# AP Physics Formulas (Electricity and Magnetism)

## 17 terms

### Finding Electric Field

E = F/q

Electric field (E) is equal to the force (F) divided by the charge (q).

### Finding Potential Energy of an Electric Field

UE = qV

The potential energy of an electric field is equal to the charge (q) times the potential difference (V).

### Finding Average Electric Field

Eavg = -V/d

Average electric field is equal to the negative potential difference (-V) divided by the distance (d).

### Finding Capacitance

C = Q/V

Capacitance (C) is equal to the charge (Q) divided by the potential difference (V).

### Finding Capacitance

C = ε₀A/d

Capacitance (C) is equal to the electromotive force (emf, ε₀) times the area (A) all divided by the distance (d).

### Finding Potential Energy of a Capacitor

Uc = 1/2QV = 1/2CV²

The potential energy of a capacitor is equal to one-half of the charge (1/2Q) times the potential difference (V) which is equal to one-half of the capacitance (1/2C) times the potential difference squared (V²).

### Finding Average Current

Iavg = ΔQ/Δt

Average current (Iavg) is equal to the change in charge (ΔQ) divided by the change in time (Δt).

### Finding Voltage of a Circuit

V = IR

Voltage (V) is equal to the current (I) times the resistance (R).

### Finding Power of a Circuit

P = IV

Power (P) is equal to the current (I) times the Voltage (V).

### Finding Equivalant Capacitance with a Series Circuit

1/C = 1/C₀ + 1/C₁

The inverse of equivalent capacitance (C) in a series circuit is equal to the sum of the inverse of each capacitor (1/C₁, 1/C₂).

### Finding Equivalent Capacitance with a Parallel Circuit

C = C₀ + C₁

Equivalent capacitance (C) in a parallel circuit is equal to the sum of each capacitor (C₀, C₁).

### Finding Equivalent Resistance with a Series Circuit

R = R₀ + R₁

Equivalent resistance (R) in a series circuit is equal to the sum of each resistor (R₀, R₁).

### Finding Equivalent Resistance with a Parallel Circuit

1/R = 1/R₀ + 1/R₁

The inverse of equivalent resistance (R) in a parallel circuit is equal to the sum of the inverse of each resistor (1/R₁, 1/R₂).

### Finding Magnetic Force on a Point Charge

FB = qvBsin(Θ)

Magnetic force (FB) is equal to the charge (q) times the velocity (v) times the strength of the field (B) times the sine of theta (sin(Θ)).
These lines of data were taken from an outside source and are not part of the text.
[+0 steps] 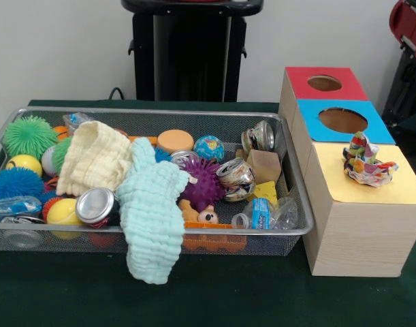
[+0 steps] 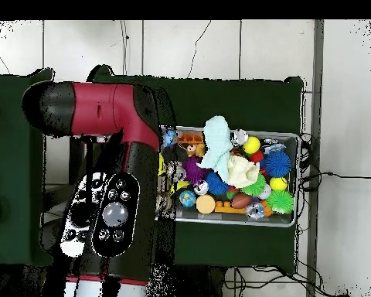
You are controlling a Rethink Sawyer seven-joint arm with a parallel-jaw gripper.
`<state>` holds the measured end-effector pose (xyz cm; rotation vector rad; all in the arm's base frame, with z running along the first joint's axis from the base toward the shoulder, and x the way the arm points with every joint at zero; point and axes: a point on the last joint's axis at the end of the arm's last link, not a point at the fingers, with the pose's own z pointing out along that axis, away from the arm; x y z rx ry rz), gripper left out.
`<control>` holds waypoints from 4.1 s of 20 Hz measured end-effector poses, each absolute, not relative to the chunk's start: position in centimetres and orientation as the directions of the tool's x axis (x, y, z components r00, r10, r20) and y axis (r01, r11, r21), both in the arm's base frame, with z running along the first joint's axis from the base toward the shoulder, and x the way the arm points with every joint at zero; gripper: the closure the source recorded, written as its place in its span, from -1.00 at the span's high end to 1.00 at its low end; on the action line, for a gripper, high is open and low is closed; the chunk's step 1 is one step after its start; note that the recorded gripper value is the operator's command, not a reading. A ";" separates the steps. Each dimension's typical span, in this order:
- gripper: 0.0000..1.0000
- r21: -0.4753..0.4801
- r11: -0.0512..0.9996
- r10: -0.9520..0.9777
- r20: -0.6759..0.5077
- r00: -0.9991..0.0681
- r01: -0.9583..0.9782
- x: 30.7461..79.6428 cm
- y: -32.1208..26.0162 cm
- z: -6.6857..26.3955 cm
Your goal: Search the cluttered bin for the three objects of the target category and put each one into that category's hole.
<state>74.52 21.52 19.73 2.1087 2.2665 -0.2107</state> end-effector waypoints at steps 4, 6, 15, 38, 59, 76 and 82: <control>-1.00 -0.069 0.069 0.988 -0.131 -0.078 0.995 74.4 21.6 20.1; -1.00 -0.067 0.066 0.988 -0.135 -0.075 0.996 74.4 21.3 20.4; -1.00 -0.071 0.045 0.988 -0.141 -0.055 0.996 73.6 20.0 21.4; -1.00 0.089 0.001 0.986 -0.167 0.014 0.996 73.9 14.7 18.0; -1.00 0.052 0.001 0.990 -0.141 0.006 0.999 73.1 17.4 13.7; -1.00 0.054 -0.020 0.994 -0.110 0.026 0.998 73.4 18.0 13.8; -1.00 0.053 -0.030 0.997 -0.075 0.034 0.998 73.6 19.0 13.7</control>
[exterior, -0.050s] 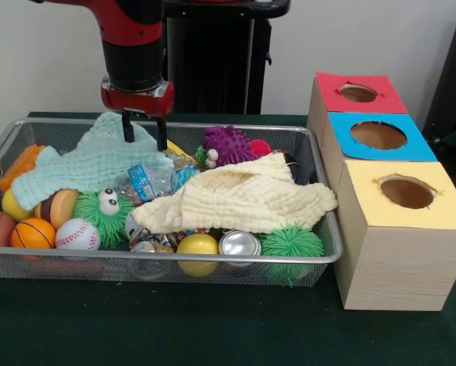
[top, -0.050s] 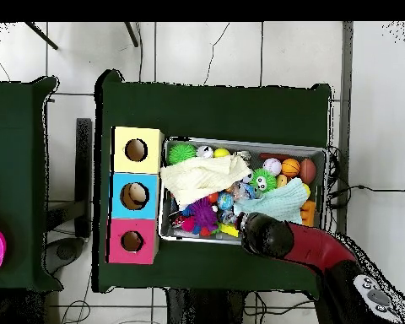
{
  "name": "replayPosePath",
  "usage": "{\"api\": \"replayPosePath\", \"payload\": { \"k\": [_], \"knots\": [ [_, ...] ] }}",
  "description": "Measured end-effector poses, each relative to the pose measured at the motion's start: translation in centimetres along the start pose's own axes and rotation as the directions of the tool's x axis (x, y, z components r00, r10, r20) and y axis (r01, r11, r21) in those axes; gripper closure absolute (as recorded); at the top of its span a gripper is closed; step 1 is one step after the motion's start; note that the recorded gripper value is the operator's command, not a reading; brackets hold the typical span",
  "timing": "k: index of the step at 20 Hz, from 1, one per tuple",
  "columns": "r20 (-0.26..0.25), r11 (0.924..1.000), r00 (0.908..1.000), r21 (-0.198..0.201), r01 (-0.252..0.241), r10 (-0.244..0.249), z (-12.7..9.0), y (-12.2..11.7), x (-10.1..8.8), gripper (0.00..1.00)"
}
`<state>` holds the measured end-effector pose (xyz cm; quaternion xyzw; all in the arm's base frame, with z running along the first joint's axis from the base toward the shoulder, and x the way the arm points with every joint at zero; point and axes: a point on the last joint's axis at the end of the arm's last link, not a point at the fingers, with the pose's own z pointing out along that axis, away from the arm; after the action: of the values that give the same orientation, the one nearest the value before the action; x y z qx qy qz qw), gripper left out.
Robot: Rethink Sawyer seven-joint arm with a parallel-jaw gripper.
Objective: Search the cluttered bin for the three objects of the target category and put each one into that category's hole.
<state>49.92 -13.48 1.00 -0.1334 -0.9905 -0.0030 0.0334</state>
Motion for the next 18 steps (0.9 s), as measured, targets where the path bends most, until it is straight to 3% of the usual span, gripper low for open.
{"api": "replayPosePath", "payload": {
  "k": [8,16,17,18],
  "knots": [
    [-0.012,0.9999,0.9999,0.015,0.005,-0.005,0.9,0.0,0.7,0.00],
    [0.013,0.9986,0.9997,0.049,0.019,-0.019,1.3,0.1,0.5,0.00],
    [0.016,0.9981,0.9996,0.057,0.022,-0.023,1.2,0.1,0.5,1.00],
    [0.016,0.9981,0.9996,0.058,0.022,-0.023,1.2,0.1,0.4,1.00]
  ]
}}
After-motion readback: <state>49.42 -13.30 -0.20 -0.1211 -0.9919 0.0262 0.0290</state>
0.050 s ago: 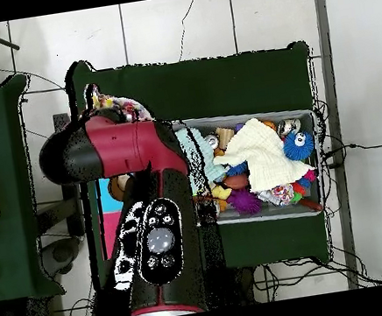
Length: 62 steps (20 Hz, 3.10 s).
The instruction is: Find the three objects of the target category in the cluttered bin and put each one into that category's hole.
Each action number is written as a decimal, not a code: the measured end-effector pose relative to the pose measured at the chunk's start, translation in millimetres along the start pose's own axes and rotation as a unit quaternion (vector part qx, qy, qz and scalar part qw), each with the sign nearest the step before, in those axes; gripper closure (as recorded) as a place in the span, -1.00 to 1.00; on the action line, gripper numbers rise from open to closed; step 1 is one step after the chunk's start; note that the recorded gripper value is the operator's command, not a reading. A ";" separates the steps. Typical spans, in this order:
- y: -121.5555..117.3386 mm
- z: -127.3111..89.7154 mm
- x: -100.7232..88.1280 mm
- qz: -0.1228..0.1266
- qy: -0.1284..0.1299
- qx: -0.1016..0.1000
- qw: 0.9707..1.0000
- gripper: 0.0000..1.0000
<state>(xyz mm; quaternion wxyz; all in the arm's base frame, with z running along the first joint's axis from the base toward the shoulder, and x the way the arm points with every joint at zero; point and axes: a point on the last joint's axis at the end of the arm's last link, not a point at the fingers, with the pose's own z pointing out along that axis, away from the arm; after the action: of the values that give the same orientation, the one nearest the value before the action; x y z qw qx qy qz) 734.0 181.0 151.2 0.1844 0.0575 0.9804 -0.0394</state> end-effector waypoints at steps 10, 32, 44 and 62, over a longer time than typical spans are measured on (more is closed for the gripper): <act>-18.7 27.3 15.9 0.010 0.041 0.010 0.999 1.00; 2.5 55.2 16.0 0.039 0.069 -0.060 0.995 1.00; 20.2 53.1 18.6 0.039 0.082 -0.084 0.992 1.00; 20.6 45.2 36.7 0.032 0.157 -0.082 0.984 1.00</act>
<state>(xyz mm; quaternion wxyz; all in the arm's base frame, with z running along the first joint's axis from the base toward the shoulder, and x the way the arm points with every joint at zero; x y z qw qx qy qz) 718.8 200.6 94.7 0.0339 0.0788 0.9947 0.0564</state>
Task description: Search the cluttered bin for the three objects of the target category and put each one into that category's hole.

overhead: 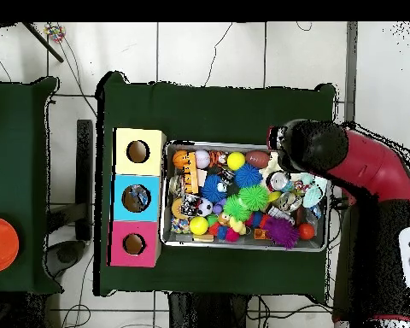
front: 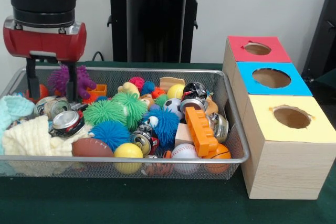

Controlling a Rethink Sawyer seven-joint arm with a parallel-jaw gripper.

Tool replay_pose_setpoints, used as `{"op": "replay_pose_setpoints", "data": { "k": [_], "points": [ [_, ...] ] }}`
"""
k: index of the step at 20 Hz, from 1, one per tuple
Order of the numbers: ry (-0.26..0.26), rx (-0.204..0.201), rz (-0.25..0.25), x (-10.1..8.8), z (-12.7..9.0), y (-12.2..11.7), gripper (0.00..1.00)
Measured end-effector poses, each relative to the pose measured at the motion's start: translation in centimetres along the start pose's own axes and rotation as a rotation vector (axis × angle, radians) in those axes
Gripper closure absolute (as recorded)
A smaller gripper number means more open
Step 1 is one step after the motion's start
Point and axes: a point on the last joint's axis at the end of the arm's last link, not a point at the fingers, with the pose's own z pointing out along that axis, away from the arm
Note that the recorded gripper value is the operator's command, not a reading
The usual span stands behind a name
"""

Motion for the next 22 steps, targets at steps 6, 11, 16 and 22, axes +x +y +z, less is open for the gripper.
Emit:
{"op": "replay_pose_setpoints", "data": {
  "k": [6,11,16,22],
  "points": [
    [0.002,-0.016,0.023,0.1,0.2,-1.6,0.0],
    [0.003,0.003,0.037,0.3,1.3,-4.1,0.0],
    [0.018,0.02,0.043,1.2,3.1,-6.4,0.0],
    [0.06,0.015,0.054,3.5,6.4,-8.5,0.0]
  ]
}}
Note: The sine of 90 is 1.

### Finding Magnetic Force on a Current-Carrying Wire

FB = BILsin(Θ)

Magnetic force (FB) is equal to the strength of the field (B) times the current (I) times the length (L) times the sine of theta (sin(Θ)). Note: The sine of 90 is 1.

### Finding Magnetic Flux

∅m = BAcos(Θ)

Magnetic flux (∅m) is equal to the strength of the field (B) times the area (A) times the cosine of theta (cos(Θ)). Note: The cosine of 0 is 1.

### Finding EMF

ε = BLV

Electromotive force (emf, ε) is equal to the strength of the field (B) times the length (L) times the potential difference (v).